Oxford University Press
Title: Havana in the Atlantic World
Description:
From the mid-1500s onward the strategic importance of Havana in imperial trade shaped its development and brought a diverse and cosmopolitan population, both enslaved and free, to the city.
Its role as the gathering point for silver fleets also forced the Spanish Crown to invest heavily in defense, which shaped the urban landscape and architecture.
Among Havana’s distinctive features is its system of fortifications, which grew to be one of the most extensive and complex in Latin America, especially after a British siege and occupation of the city from 1762 to 1763.
Havana’s export profile consisted of animal hides, wax, and tobacco until the eighteenth and nineteenth centuries, when sugar production expanded to dominate the island’s economy.

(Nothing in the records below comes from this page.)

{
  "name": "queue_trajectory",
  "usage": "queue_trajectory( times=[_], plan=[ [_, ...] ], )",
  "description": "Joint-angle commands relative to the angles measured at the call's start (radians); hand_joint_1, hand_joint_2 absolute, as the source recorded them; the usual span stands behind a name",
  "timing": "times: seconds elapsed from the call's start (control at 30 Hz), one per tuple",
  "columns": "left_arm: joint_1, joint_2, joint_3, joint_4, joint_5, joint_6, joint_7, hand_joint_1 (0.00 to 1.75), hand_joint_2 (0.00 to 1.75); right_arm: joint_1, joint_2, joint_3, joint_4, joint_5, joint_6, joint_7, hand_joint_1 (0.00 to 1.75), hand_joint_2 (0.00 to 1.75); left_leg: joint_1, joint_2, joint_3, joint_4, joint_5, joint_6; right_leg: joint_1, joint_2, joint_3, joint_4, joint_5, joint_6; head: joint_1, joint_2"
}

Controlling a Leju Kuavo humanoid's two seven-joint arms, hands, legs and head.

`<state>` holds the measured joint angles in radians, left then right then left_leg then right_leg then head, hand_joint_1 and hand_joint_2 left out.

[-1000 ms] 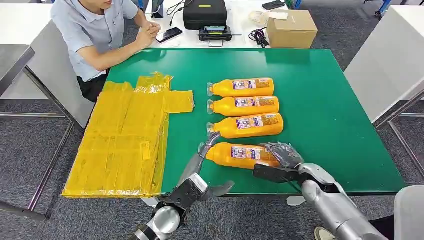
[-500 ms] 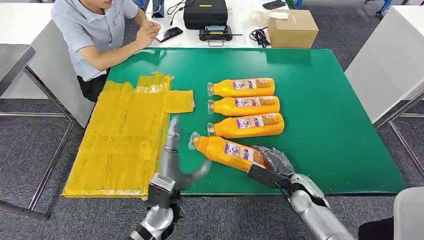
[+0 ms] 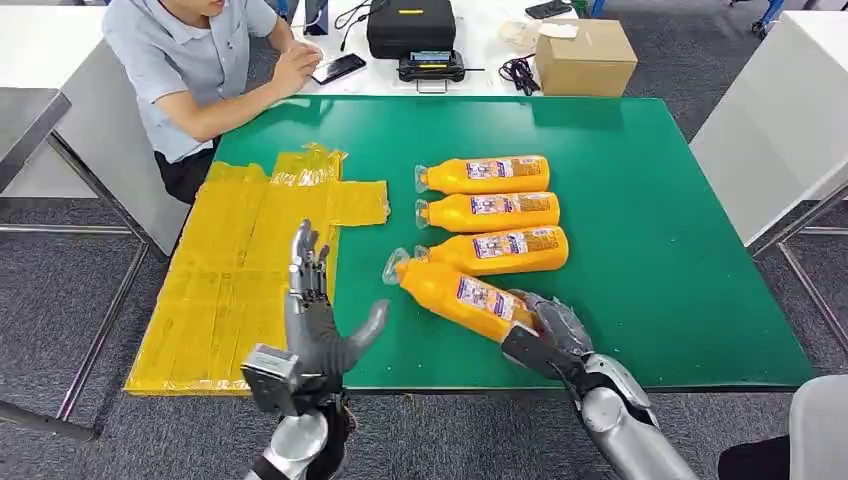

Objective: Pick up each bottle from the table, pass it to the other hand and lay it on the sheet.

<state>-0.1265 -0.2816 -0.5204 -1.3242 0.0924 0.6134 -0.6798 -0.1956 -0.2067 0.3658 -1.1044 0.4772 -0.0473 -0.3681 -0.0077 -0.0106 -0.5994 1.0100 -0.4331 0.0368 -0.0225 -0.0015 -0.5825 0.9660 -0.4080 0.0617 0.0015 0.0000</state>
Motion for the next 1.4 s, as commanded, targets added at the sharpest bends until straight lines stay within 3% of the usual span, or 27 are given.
queue_trajectory(
  times=[0.03,0.13,0.27,0.53,0.57,0.87,1.13,1.23,1.27,1.4],
  plan=[
    [0.160,0.082,0.008,-0.291,-0.050,0.006,-0.018,0.00,1.75,0.053,0.026,-0.127,-0.066,-0.016,-0.020,0.005,1.75,1.75,0.001,0.004,0.005,0.000,-0.003,-0.003,0.001,0.003,0.003,0.000,-0.002,-0.003,0.000,0.000],
    [0.163,0.080,0.021,-0.231,0.012,-0.053,-0.018,0.00,1.75,0.057,0.035,-0.156,-0.068,-0.025,-0.018,-0.009,1.75,1.75,0.001,0.002,0.004,-0.001,-0.002,-0.002,0.001,0.002,0.003,-0.001,-0.002,-0.003,0.000,0.000],
    [0.117,0.099,0.017,0.003,0.308,-0.349,0.095,0.00,1.75,0.062,0.075,-0.178,-0.113,-0.059,-0.017,-0.055,1.75,1.75,0.001,0.003,0.005,-0.002,-0.001,-0.002,0.001,0.002,0.004,-0.002,-0.001,-0.003,0.000,0.000],
    [0.078,0.082,0.077,0.165,0.522,-0.575,0.195,0.00,1.75,0.033,0.107,-0.130,-0.147,-0.152,0.049,-0.111,1.69,1.75,0.000,0.003,0.003,-0.002,-0.001,-0.002,0.000,0.002,0.002,-0.001,0.000,-0.003,0.000,0.000],
    [0.068,0.091,0.070,0.187,0.549,-0.653,0.203,0.00,1.75,0.028,0.106,-0.114,-0.150,-0.166,0.069,-0.115,1.73,1.75,0.001,0.004,0.005,-0.002,-0.001,-0.002,0.001,0.003,0.002,-0.001,0.000,-0.003,0.000,0.000],
    [-0.025,0.053,0.075,0.350,0.522,-0.712,0.191,0.00,1.75,0.003,0.098,-0.006,-0.145,-0.233,0.232,-0.162,1.75,1.75,0.002,0.005,0.004,0.000,-0.002,-0.003,0.002,0.004,0.003,0.000,-0.001,-0.004,0.000,0.000],
    [-0.032,0.051,0.078,0.347,0.522,-0.709,0.188,0.00,1.75,-0.009,0.092,0.006,-0.125,-0.232,0.248,-0.160,1.75,1.75,0.001,0.002,0.003,-0.001,-0.001,-0.002,0.001,0.002,0.002,0.000,-0.001,-0.003,0.000,0.000],
    [-0.057,0.045,0.082,0.345,0.487,-0.685,0.150,0.00,1.75,-0.030,0.072,0.072,-0.086,-0.148,0.231,-0.171,1.61,1.75,0.001,0.004,0.003,-0.001,-0.002,-0.002,0.001,0.003,0.002,-0.001,-0.001,-0.003,0.000,0.000],
    [-0.062,0.043,0.087,0.346,0.486,-0.682,0.150,0.00,1.75,-0.036,0.070,0.092,-0.072,-0.136,0.240,-0.186,1.73,1.75,0.002,0.004,0.004,0.000,-0.002,-0.003,0.002,0.003,0.003,0.000,-0.001,-0.004,0.000,0.000],
    [-0.087,0.036,0.088,0.374,0.454,-0.660,0.139,0.00,1.75,-0.047,0.080,0.125,-0.047,-0.171,0.283,-0.199,1.75,1.75,0.002,0.003,0.002,0.000,-0.001,-0.002,0.002,0.002,0.002,-0.001,0.000,-0.003,0.000,0.000]
  ],
)
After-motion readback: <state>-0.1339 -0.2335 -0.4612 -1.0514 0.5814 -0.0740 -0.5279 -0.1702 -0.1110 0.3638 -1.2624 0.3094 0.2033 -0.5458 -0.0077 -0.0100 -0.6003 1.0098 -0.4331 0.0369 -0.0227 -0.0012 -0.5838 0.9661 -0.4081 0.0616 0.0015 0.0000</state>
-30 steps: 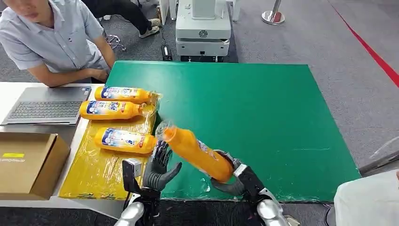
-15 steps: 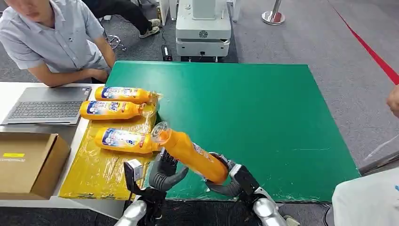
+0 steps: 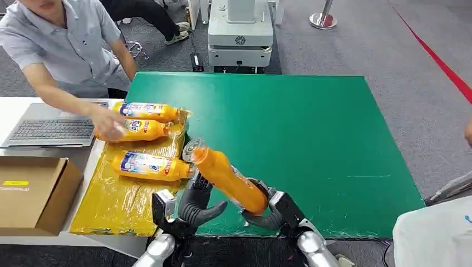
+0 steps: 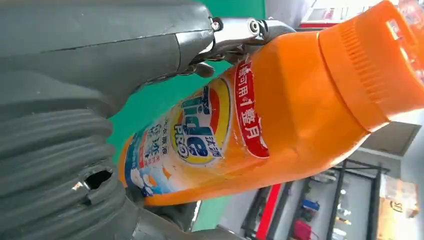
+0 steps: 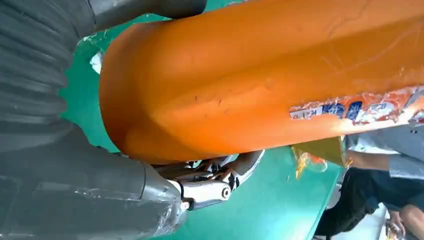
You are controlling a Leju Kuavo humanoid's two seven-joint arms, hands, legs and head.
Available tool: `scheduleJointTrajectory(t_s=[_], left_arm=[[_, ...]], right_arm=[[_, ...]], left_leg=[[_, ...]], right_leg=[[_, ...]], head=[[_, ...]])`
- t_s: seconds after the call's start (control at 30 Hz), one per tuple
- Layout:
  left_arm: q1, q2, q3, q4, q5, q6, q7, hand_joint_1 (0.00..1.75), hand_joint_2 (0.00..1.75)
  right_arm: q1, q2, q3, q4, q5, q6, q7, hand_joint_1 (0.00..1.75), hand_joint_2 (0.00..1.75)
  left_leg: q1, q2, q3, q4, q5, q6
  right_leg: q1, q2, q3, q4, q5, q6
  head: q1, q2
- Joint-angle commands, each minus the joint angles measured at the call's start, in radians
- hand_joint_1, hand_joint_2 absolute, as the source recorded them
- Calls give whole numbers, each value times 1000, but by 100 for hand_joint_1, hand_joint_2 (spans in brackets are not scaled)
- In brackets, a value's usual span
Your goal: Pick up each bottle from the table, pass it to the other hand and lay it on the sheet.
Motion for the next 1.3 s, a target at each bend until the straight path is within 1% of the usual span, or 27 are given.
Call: scheduleJointTrajectory(t_s=[0.03, 0.07, 0.17, 0.5, 0.6, 0.77, 0.8, 0.83, 0.87, 0.9, 0.93, 0.97, 1.0, 1.03, 1.07, 1.1, 1.13, 1.27, 1.3], left_arm=[[-59, -25, -31, 34, -13, 15, 14, 0, 175], [-69, -28, -41, 47, -51, 59, 4, 0, 175], [-88, -43, -45, 76, -50, 70, 12, 0, 175], [-91, -43, -47, 77, -50, 71, 12, 0, 175], [-96, -45, -47, 77, -48, 71, 11, 0, 175], [-99, -46, -43, 76, -31, 57, 10, 0, 175], [-99, -45, -43, 76, -31, 57, 10, 68, 175], [-96, -43, -42, 73, -30, 56, 9, 175, 175], [-93, -41, -41, 69, -28, 54, 7, 175, 175], [-90, -39, -38, 66, -25, 53, 5, 175, 175], [-87, -39, -34, 63, -19, 52, 4, 175, 175], [-86, -40, -33, 58, -15, 48, 0, 175, 175], [-86, -39, -33, 55, -9, 40, -2, 175, 175], [-85, -40, -31, 54, -4, 37, -1, 175, 175], [-84, -39, -32, 52, -4, 38, -1, 175, 175], [-82, -38, -31, 50, -6, 42, -1, 175, 175], [-77, -36, -28, 45, -8, 50, 1, 175, 175], [-75, -35, -28, 45, -8, 49, 1, 175, 175], [-70, -32, -27, 39, -15, 60, 0, 175, 175]], right_arm=[[-77, 13, 49, -1, 16, -9, 5, 175, 175], [-79, 15, 61, -1, 18, -13, 8, 175, 175], [-87, 21, 86, 9, 27, -19, 13, 175, 175], [-89, 18, 92, 14, 28, -20, 13, 175, 175], [-98, 14, 107, 30, 36, -27, 14, 175, 175], [-102, 17, 128, 40, 45, -25, 6, 175, 175], [-101, 17, 128, 41, 45, -26, 6, 175, 175], [-101, 18, 129, 49, 45, -30, 6, 169, 175], [-102, 17, 130, 53, 46, -33, 6, 162, 175], [-101, 17, 131, 55, 46, -36, 6, 152, 175], [-101, 16, 131, 58, 46, -39, 6, 127, 175], [-103, 17, 132, 63, 50, -45, 6, 133, 175], [-104, 17, 136, 66, 52, -45, 5, 134, 175], [-105, 17, 137, 67, 53, -45, 6, 106, 175], [-103, 19, 134, 72, 53, -51, 7, 44, 175], [-100, 24, 128, 74, 49, -62, 11, 0, 175], [-97, 30, 119, 79, 46, -78, 23, 0, 0], [-95, 29, 119, 80, 46, -78, 22, 0, 0], [-92, 31, 110, 80, 47, -94, 32, 0, 0]], left_leg=[[0, 0, 0, 0, 0, 0], [0, 0, 0, 0, 0, 0], [0, 0, 0, 0, 0, 0], [0, 0, 0, 0, 0, 0], [0, 0, 0, 0, 0, 0], [0, 0, 0, 0, 0, 0], [0, 0, 0, 0, 0, 0], [0, 0, 0, 0, 0, 0], [0, 0, 0, 0, 0, 0], [0, 0, 0, 0, 0, 0], [0, 0, 0, 0, 0, 0], [0, 0, 0, 0, 0, 0], [0, 0, 0, 0, 0, 0], [0, 0, 0, 0, 0, 0], [0, 0, 0, 0, 0, 0], [0, 0, 0, 0, 0, 0], [0, 0, 0, 0, 0, 0], [0, 0, 0, 0, 0, 0], [0, 0, 0, 0, 0, 0]], right_leg=[[0, 0, 0, 0, 0, 0], [0, 0, 0, 0, 0, 0], [0, 0, 0, 0, 0, 0], [0, 0, 0, 0, 0, 0], [0, 0, 0, 0, 0, 0], [0, 0, 0, 0, 0, 0], [0, 0, 0, 0, 0, 0], [0, 0, 0, 0, 0, 0], [0, 0, 0, 0, 0, 0], [0, 0, 0, 0, 0, 0], [0, 0, 0, 0, 0, 0], [0, 0, 0, 0, 0, 0], [0, 0, 0, 0, 0, 0], [0, 0, 0, 0, 0, 0], [0, 0, 0, 0, 0, 0], [0, 0, 0, 0, 0, 0], [0, 0, 0, 0, 0, 0], [0, 0, 0, 0, 0, 0], [0, 0, 0, 0, 0, 0]], head=[[0, 0], [-1, 0], [1, 0], [1, 0], [-1, 0], [0, 0], [0, 0], [0, 0], [-1, 0], [0, 0], [0, 0], [1, 0], [1, 0], [1, 0], [0, 0], [0, 0], [0, 0], [2, 0], [2, 0]])
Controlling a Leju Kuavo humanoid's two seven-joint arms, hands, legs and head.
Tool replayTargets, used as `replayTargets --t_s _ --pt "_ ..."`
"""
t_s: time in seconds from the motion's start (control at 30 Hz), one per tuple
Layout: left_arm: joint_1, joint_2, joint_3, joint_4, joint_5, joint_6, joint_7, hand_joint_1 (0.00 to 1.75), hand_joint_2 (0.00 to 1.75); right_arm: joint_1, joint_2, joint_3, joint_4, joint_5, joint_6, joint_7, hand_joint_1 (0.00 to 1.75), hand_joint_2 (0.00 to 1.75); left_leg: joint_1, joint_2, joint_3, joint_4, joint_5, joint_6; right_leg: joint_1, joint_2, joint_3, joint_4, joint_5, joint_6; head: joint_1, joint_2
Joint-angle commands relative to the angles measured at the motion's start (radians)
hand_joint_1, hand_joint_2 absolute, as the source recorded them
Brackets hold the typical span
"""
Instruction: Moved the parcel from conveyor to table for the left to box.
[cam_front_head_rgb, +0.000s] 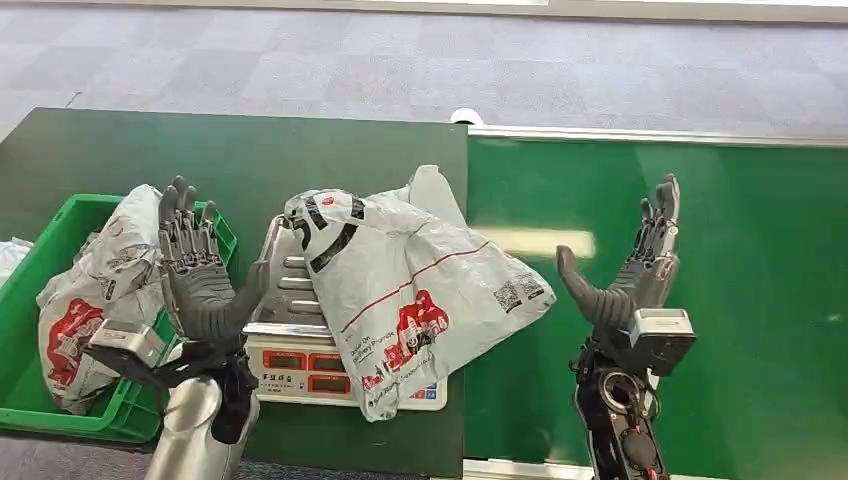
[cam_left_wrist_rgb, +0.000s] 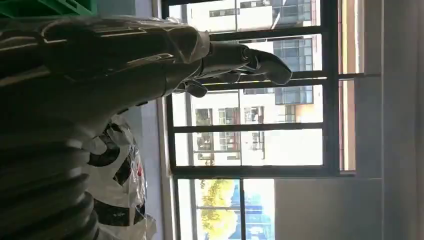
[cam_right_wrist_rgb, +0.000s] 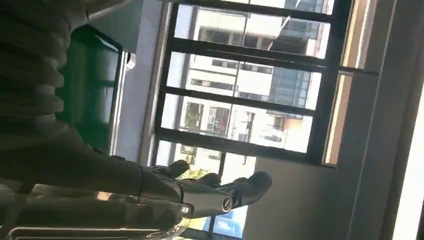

Thereafter sugar continued to dominate Cuba’s economy and Havana’s profile until overtaken by tourism in the twenty-first century.
Another major force for change to Havana’s population, buildings, and footprint came with the US occupation from 1898 to 1902.
US military officials began an ambitious program of public works that included street paving and an electric streetcar system.
In the early republican period, the city’s population expanded rapidly; the famous seawall, the Malecón, was extended, and paved streets spread to the west and south to accommodate auto traffic.
By the 1930s Havana had become an international business and tourist destination with high-rise apartment and office buildings, luxury hotels, casinos, and nightclubs, often owned by foreigners.
As the political, economic, social, and cultural capital of Cuba, Havana embodied the concentration of all those functions in both its built environment and its people.
The triumph of the Cuban Revolution in January 1959 brought a new vision of the role of Havana in Cuba’s development that focused on diverting resources to rural areas to redistribute wealth and power away from Havana and discourage tourism.
Many wealthy Cubans and foreigners left the island, and their homes often were converted to schools and other public functions or subdivided into housing.
In 1982 the United Nations Educational, Scientific and Cultural Organization (UNESCO) declared Old Havana a World Heritage site, which attracted more foreign aid and capital to restoration projects and rekindled the government’s focus on tourism development in the city.
The collapse of the Soviet Union in 1991 provoked a deep economic crisis in Cuba and Havana’s crumbling infrastructure suffered further deterioration.
Beginning in the mid-1990s, the Cuban government allowed even greater foreign capital investment and joint ventures to build new hotels and restore older buildings.
Natural disasters and the pandemic years of the early 2020s further undermined the city’s infrastructure and economy, and extensive outmigration continues as well.